Ok, it seems like what you're after is that you want to move around the x-tick locations so that there are an equal number of points between each tick. And you'd like to have the grid drawn on these appropriately-located ticks. Do I have that right?
If so:
import pandas as pd
import urllib
import matplotlib.pyplot as plt
import seaborn as sbn
content = urllib.urlopen('https://eu-ats.googlecode.com/svn/trunk/data/new/eur-fix.csv')
df = pd.read_csv(content, header=0)
df['Time'] = pd.to_datetime(df['Time'], format='%Y-%m-%d %H:%M:%S:%f')
every30 = df.loc[df.index % 30 == 0, 'Time'].values
fig, ax = plt.subplots(1, 1, figsize=(9, 5))
df.plot(x='Time', y='Bid', ax=ax)
ax.set_xticks(every30)
I have tried to reproduce your issue, but I can't seem to. Can you have a look at this example and see how your situation differs?
import numpy as np
import pandas as pd
import matplotlib.pyplot as plt
import seaborn as sbn
np.random.seed(0)
idx = pd.date_range('11:00', '21:30', freq='1min')
ser = pd.Series(data=np.random.randn(len(idx)), index=idx)
ser = ser.cumsum()
for i in range(20):
for j in range(8):
ser.iloc[10*i +j] = np.nan
fig, axes = plt.subplots(1, 2, figsize=(10, 5))
ser.plot(ax=axes[0])
ser.dropna().plot(ax=axes[1])
gives the following two plots:
There are a couple differences between the graphs. The one on the left doesn't connect the non-continuous bits of data. And it lacks vertical gridlines. But both seem to respect the actual index of the data. Can you show an example of your e series? What is the exact format of its index? Is it a datetime_index or is it just text?
Edit:
Playing with this, my guess is that your index is actually just text. If I continue from above with:
idx_str = [str(x) for x in idx]
newser = ser
newser.index = idx_str
fig, axes = plt.subplots(1, 2, figsize=(10, 5))
newser.plot(ax=axes[0])
newser.dropna().plot(ax=axes[1])
then I get something like your problem:
More edit:
If this is in fact your issue (the index is a bunch of strings, not really a bunch of timestamps) then you can convert them and all will be well:
idx_fixed = pd.to_datetime(idx_str)
fixedser = newser
fixedser.index = idx_fixed
fig, axes = plt.subplots(1, 2, figsize=(10, 5))
fixedser.plot(ax=axes[0])
fixedser.dropna().plot(ax=axes[1])
produces output identical to the first code sample above.
Editing again:
To see the uneven spacing of the data, you can do this:
fig, axes = plt.subplots(1, 2, figsize=(10, 5))
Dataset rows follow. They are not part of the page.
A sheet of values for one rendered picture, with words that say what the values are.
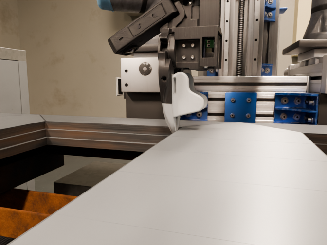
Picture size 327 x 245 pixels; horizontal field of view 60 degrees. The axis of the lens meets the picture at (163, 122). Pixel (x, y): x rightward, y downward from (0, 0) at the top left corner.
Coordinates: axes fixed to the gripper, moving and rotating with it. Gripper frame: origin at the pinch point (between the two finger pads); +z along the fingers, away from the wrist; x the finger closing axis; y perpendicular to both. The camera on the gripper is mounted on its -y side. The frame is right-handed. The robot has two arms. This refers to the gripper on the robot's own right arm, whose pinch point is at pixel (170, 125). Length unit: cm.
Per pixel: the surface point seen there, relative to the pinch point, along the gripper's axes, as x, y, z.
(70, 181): 18.2, -31.2, 18.6
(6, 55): 40, -71, -16
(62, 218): -29.4, 2.0, 0.7
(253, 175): -19.0, 12.0, 0.7
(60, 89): 328, -263, 5
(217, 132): -0.2, 7.2, 0.7
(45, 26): 326, -281, -87
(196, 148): -11.1, 6.1, 0.7
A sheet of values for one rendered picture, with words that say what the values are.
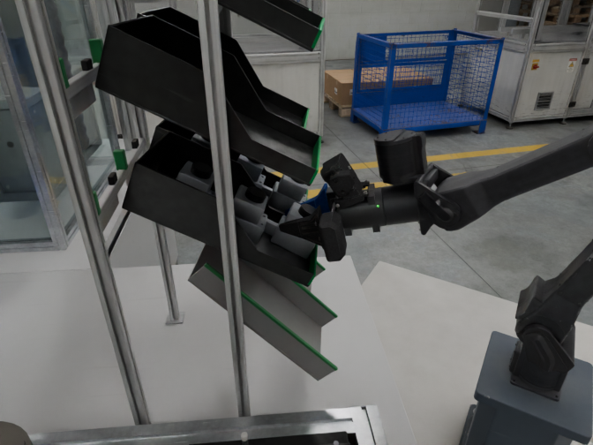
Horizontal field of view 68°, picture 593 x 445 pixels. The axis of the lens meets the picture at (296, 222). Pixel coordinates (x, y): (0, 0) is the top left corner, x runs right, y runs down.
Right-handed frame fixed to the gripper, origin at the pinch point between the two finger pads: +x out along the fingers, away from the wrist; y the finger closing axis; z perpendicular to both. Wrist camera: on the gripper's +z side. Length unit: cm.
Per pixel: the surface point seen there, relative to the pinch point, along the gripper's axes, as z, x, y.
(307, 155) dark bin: 9.5, -2.7, 0.1
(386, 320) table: -41.6, -6.9, -25.3
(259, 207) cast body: 4.6, 4.7, 4.6
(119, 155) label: 14.7, 26.1, -0.1
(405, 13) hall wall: -25, -58, -922
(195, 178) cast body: 10.8, 12.3, 5.5
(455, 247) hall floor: -132, -41, -203
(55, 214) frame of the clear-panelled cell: -7, 81, -40
fixedser.plot(ax=axes[0], marker='.', linewidth=0)
fixedser.dropna().plot(ax=axes[1], marker='.', linewidth=0)
Let me try this one from scratch. Does this solve your issue?
import pandas as pd
import matplotlib.pyplot as plt
import seaborn as sbn
import urllib
content = urllib.urlopen('https://eu-ats.googlecode.com/svn/trunk/data/new/eur-fix.csv')
df = pd.read_csv(content, header=0, index_col='Time')
df.index = pd.to_datetime(df.index, format='%Y-%m-%d %H:%M:%S:%f')
df.plot()
The thing is, you want to plot bid vs time. If you've put the times into your index then they become your x-axis for "free". If the time data is just another column, then you need to specify that you want to plot bid as the y-axis variable and time as the x-axis variable. So in your code above, even when you convert the time data to be datetime type, you were never instructing pandas/matplotlib to use those datetimes as the x-axis.